Becky Albertalli went to her first writing conference in November 2013 in Atlanta, her hometown, because she knew that Brooks Sherman of the Bent Agency was going to be there. The agency is closed to unsolicited queries, so if Albertalli was going to get Sherman to read her manuscript, she’d have to pitch him directly. She was a nervous wreck about it but she screwed up her courage, sidled over to him at the mixer, and... completely muffed it. “I actually had to ask him if I could start over,” Albertalli recalls.
But Sherman, nothing if not polite, did agree to read Albertalli’s query about her first novel, written in the voice of a gay teenage boy coming to terms with his sexuality. Albertalli sent Sherman the query on a Saturday. On the following Monday, he requested the full manuscript. By Thursday, he offered to represent her. A week later, editor Donna Bray made an offer for a two-book deal, including the first novel, Simon vs. the Homo Sapiens Agenda (HarperCollins/Balzer + Bray, Apr.).
This is not how publishing works. Except when it does.
A 50,000-copy first printing followed, as did three starred reviews, and rights sold in the U.K., Brazil, Germany, France, Israel, Italy, the Netherlands, Spain, Taiwan, and Turkey. There’s “excited interest from various film entities,” says Pouya Shahbazian of New Leaf Literary & Media, who is handling film inquiries. And, now Albertalli is a PW Flying Start.
“I didn’t know what to expect but I definitely didn’t expect all that’s happened,” Albertalli says. She wrote the book just after she’d had a baby, Owen (now nearly three). But before she could return to work, she and her husband decided to move from D.C. to Atlanta, where Albertalli grew up in suburban Sandy Springs. With her career as a psychologist on hold, she had a small window of opportunity to try her hand at writing fiction, a path she had considered but not pursued.
Because Albertalli’s work as a clinician involved working with LBGTQ teens and leading a support group for gender nonconforming children, she felt comfortable writing in the voice of her main character, Simon Spier, who realizes he is gay but doesn’t feel any urgency to come out until he strikes up a flirtatious email-only romance with a classmate he meets (virtually) on a school gossip site. Simon is smart, self-deprecating, and basically adorable. His only flaw may be an addiction to Oreos. Albertalli does not consider this a flaw. “Probably half my advance has gone toward the purchase of Oreos,” she admits. (In fairness, she was pregnant with baby #2 during this time.) “I deserve some sort of kickback from Nabisco.”
Simon love started early and has not abated. The novel was an IndieNext and a Junior Library Guild pick. Bloggers embraced it, and invited Albertalli to write guest posts. A school in Atlanta invited her to be an author in residence, a gig that humbled her. “They read their poems aloud for me,” Albertalli says. “I’m not a poet at all—there’s no way I can critique them. I wanted them to teach me about writing. I guess I feel it’s funny to be looked to for advice on writing when I am still taking in so much from other people.”

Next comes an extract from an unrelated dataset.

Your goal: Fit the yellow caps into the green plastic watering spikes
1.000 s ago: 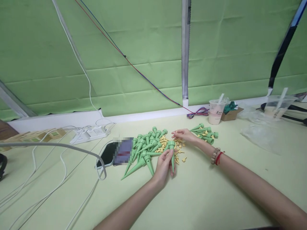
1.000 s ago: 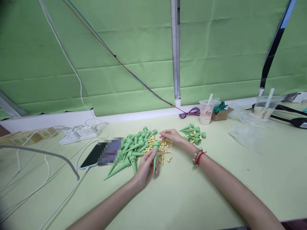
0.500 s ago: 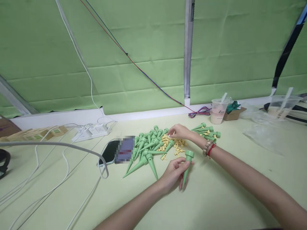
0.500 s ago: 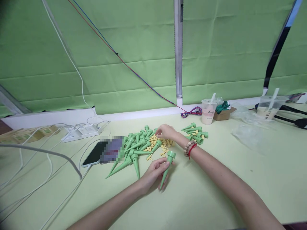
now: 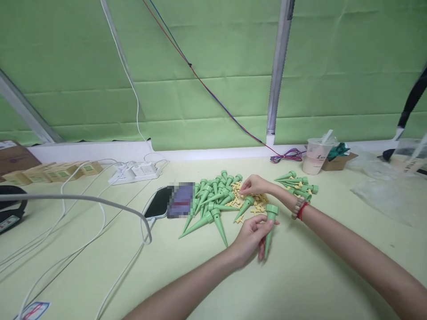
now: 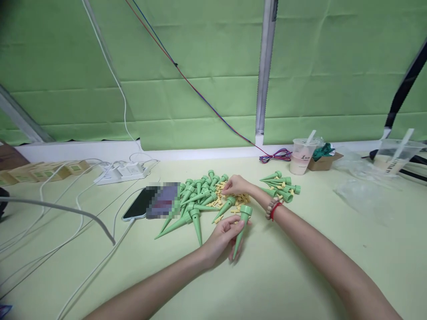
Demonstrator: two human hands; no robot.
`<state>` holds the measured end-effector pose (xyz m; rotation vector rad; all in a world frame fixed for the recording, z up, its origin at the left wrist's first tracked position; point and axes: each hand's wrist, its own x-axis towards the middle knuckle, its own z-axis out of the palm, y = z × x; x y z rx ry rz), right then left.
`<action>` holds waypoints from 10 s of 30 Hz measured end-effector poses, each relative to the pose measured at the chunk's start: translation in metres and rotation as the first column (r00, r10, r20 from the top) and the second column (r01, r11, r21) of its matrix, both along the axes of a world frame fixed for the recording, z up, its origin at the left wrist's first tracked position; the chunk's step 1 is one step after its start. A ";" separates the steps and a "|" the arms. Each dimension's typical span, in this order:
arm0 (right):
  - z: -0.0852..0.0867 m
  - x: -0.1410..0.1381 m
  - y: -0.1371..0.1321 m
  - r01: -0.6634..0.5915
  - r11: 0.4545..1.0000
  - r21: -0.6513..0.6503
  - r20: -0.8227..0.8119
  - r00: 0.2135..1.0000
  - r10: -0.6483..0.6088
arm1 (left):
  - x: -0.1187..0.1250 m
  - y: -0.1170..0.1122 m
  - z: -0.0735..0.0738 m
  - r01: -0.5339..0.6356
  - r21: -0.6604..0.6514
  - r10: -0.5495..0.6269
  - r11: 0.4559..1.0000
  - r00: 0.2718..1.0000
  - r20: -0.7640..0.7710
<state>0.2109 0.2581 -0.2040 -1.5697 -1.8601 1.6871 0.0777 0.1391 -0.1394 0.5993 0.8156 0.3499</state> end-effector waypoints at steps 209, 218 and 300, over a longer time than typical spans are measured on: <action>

Readers have already posted Simon fan fiction online. Teen fans from Alabama drove to Atlanta to meet Albertalli. “I said, ‘C’mon. I’ll load you up with swag and Oreos,’ ” she recounts. “But I looked upon authors as heroes for such a long time, all this attention kind of makes me feel like an impostor.”
And then there’s this: even if you hit it out of the park your first time up, you’re going to have to bat again. “Simon was such a charmed experience,” Albertalli says. “Book two I’ve already written four times.” She looked at the manuscript again recently, kept the characters, and “repurposed” them in a completely new plot. “It’s good because now I’m really excited about the story again.”